Many fights occurred between Huguenots & Catholics in French countryside. Huguenots destroyed Catholic images as they didn't believe in sacred images
War in Low Countries & Creation of Netherlands
Charles V (ruler of Habsburgs) abdicated throne in 1556, giving Spain & Low Countries (Netherlands, Belgium) to Philip II
Lutherans in Low Countries respected Philip II, but Calvinists hated it as they were taught to oppose ungodly governments
10 southern provinces (Belgium) joined Spain, became Catholic. 7 northern provinces (Netherlands) declared independence, became United Provinces (Calvinist). England helped them gain independence from Spanish
King Philip II sent troops to maintain order in Low Countries
King Philip II raised taxes for Calvinists because they hated his government
Calvinists revolted & destroyed Catholic images (iconoclasm)
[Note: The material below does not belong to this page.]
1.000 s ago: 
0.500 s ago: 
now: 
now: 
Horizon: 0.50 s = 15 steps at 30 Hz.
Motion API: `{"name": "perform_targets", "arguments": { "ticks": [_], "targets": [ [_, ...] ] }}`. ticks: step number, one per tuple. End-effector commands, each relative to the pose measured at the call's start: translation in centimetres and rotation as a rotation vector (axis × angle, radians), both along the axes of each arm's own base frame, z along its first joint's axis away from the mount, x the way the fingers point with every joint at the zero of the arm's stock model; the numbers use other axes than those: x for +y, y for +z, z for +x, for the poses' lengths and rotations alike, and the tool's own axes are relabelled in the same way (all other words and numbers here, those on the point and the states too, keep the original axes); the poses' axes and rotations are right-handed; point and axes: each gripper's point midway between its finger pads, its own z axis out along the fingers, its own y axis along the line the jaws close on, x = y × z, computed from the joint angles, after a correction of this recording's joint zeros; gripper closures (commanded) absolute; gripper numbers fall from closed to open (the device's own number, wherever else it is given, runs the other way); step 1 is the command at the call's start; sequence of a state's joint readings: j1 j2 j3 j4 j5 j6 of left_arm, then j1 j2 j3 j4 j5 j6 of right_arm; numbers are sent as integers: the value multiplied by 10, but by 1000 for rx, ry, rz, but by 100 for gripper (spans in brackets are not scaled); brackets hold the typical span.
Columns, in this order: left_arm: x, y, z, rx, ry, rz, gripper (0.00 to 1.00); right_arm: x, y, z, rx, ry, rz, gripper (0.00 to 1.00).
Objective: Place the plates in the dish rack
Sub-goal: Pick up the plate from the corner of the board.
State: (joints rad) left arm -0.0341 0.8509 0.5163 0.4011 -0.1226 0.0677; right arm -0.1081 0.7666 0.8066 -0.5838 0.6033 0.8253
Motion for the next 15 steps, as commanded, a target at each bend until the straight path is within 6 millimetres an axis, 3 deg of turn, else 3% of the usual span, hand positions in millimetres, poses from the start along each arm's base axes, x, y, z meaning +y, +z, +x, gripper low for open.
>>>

Thirty Years' War (1618-1648)
War between Catholics & Protestants of Holy Roman Empire
Treaty of Augsburg (1555) was signed between Lutherans & Catholics
Allowed each German state to choose their own state religion
Treaty of Augsburg was deteriorating as people kept converting to other branches of Christianity
Lutherans formed Protestant Union (1608), Catholics formed Catholic League (1609)
Started out as Catholic Bohemians challenged Protestant rule of Holy Roman Empire
War is divided into 4 phases
War ended with Peace of Westphalia (1648)
Recognized independence of over 300 German states
Allowed each state to worship Lutheranism, Calvinism, Catholicism
Mostly Northern German states were Protestant & Southern states were Catholic
Bohemian Phase (1618-1625)
Civil War in Bohemia among Protestants & Catholics. Catholics defeated Protestants at Battle of White Mountain (1620)
Danish Phase (1625-1629)
King Christian IV of Denmark led Protestants against Catholics (led by Albrecht Wallenstein). English King Charles I (Protestant) allied against France & Spain but failed. Habsburgs issued edict of Restitution, allowed Catholics to regain land they lost.
Swedish Phase (1630-1635)
Swedish King Gustavus Adolphus supported Protestants. French minister Cardinal Richelieu supported Swedish. Adolphus died in war.
French Phase (1635-1648)
French feared Catholic Habsburgs would gain power, so French declared war on Catholic Spain (Spain supported Habsburgs). Peace was achieved in 1648, but Spain was harmed miserably.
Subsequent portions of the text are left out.